Hi,
We have stumbled on a little problem with the tg3 driver. It would appear
that some RX ring entries without buffers are still used for receive when
memory allocation failures occur during initial RX ring setup, which
causes an oops.
The tg3 driver sets tp->rx_jumbo_ptr and MAILBOX_RCV_JUMBO_PROD_IDX
register to the full configured desired ring size (tp->rx_jumbo_pending),
even when it fails to initialize all skbs for that ring due to having run
out of memory. It does the same for the standard RX ring. tg3_init_rings()
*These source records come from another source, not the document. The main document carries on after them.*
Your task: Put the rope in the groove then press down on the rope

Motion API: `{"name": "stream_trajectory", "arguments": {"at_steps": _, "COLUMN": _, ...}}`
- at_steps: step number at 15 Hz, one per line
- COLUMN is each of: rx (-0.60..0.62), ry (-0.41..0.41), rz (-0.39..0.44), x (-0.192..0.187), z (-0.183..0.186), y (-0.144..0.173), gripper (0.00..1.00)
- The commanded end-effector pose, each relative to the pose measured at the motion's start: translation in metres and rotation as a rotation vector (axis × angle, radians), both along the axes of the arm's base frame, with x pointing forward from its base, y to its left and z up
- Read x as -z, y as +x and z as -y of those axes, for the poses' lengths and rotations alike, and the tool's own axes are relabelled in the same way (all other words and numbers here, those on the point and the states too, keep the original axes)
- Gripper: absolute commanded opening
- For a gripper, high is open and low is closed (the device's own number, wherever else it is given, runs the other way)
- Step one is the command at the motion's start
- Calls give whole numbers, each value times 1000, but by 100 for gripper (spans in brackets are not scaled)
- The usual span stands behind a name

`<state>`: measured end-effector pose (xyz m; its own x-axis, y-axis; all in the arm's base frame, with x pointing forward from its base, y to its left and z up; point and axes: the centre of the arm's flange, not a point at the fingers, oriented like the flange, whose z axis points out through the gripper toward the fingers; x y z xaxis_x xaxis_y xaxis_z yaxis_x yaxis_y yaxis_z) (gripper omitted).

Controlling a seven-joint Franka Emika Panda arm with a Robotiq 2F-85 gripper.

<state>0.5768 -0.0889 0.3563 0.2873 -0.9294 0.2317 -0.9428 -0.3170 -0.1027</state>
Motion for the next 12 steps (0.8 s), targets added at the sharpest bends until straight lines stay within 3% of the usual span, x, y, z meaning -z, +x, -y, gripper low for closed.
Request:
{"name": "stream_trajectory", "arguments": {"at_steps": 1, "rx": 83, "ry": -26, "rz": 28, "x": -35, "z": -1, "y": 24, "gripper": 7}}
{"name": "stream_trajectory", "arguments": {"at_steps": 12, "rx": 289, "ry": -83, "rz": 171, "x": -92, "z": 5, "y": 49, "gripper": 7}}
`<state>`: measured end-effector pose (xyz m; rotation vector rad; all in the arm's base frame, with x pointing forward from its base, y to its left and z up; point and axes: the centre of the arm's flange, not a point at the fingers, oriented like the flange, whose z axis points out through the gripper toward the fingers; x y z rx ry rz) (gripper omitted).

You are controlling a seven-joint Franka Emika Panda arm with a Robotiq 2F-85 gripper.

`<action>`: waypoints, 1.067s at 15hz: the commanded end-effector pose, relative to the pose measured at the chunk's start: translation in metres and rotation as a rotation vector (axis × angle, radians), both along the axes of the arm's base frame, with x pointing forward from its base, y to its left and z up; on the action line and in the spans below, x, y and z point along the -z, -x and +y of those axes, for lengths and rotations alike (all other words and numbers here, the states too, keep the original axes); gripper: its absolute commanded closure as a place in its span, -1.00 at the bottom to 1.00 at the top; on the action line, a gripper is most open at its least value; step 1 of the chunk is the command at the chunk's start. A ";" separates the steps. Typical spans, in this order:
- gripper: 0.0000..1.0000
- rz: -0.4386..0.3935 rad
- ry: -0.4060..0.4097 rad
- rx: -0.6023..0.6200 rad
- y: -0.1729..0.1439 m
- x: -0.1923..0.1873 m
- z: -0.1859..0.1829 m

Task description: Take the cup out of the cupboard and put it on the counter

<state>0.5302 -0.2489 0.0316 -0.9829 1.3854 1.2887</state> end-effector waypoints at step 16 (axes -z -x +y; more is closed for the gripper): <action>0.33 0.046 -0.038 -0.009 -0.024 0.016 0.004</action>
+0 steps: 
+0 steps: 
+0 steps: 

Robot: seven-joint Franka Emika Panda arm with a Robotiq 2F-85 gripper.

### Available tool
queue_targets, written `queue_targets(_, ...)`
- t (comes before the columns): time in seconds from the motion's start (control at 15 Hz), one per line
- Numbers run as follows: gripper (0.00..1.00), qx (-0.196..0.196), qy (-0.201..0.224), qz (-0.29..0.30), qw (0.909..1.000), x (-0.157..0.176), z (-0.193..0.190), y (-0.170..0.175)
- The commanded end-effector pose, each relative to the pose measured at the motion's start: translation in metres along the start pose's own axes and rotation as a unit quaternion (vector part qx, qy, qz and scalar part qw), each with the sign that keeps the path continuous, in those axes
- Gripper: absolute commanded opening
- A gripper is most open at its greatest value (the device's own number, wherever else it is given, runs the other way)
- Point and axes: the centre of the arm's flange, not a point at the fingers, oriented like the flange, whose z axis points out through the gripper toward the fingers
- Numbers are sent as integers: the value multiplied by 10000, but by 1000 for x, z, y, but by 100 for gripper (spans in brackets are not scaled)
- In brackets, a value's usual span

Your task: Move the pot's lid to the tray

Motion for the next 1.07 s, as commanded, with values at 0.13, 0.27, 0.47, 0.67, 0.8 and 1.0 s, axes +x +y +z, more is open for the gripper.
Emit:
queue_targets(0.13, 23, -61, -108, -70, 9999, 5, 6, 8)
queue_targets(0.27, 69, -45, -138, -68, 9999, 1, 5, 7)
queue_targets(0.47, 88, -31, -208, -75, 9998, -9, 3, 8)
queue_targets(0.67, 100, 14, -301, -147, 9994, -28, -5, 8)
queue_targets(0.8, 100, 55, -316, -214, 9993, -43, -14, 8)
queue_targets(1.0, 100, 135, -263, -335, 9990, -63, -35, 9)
calls tg3_alloc_rx_skb() repeatedly in a for loop to allocate an skb for
each ring entry. If an allocation fails, it simply breaks out of the loop
and returns silently. tg3_reset_hw() programs MAILBOX_RCV_STD_PROD_IDX and
MAILBOX_RCV_JUMBO_PROD_IDX to indicate the desired ring size, regardless
of whether or not all allocations really did succeed. It would appear that
when the NIC eventually receives a packet for the RX entry without a
buffer, it still signals a receive event, and the tg3 driver oopSes when
it finds no skb for that entry: NULL pointer dereference.
The EIP appears to point to a call to skb_put() in tgc_rx(). skb_put()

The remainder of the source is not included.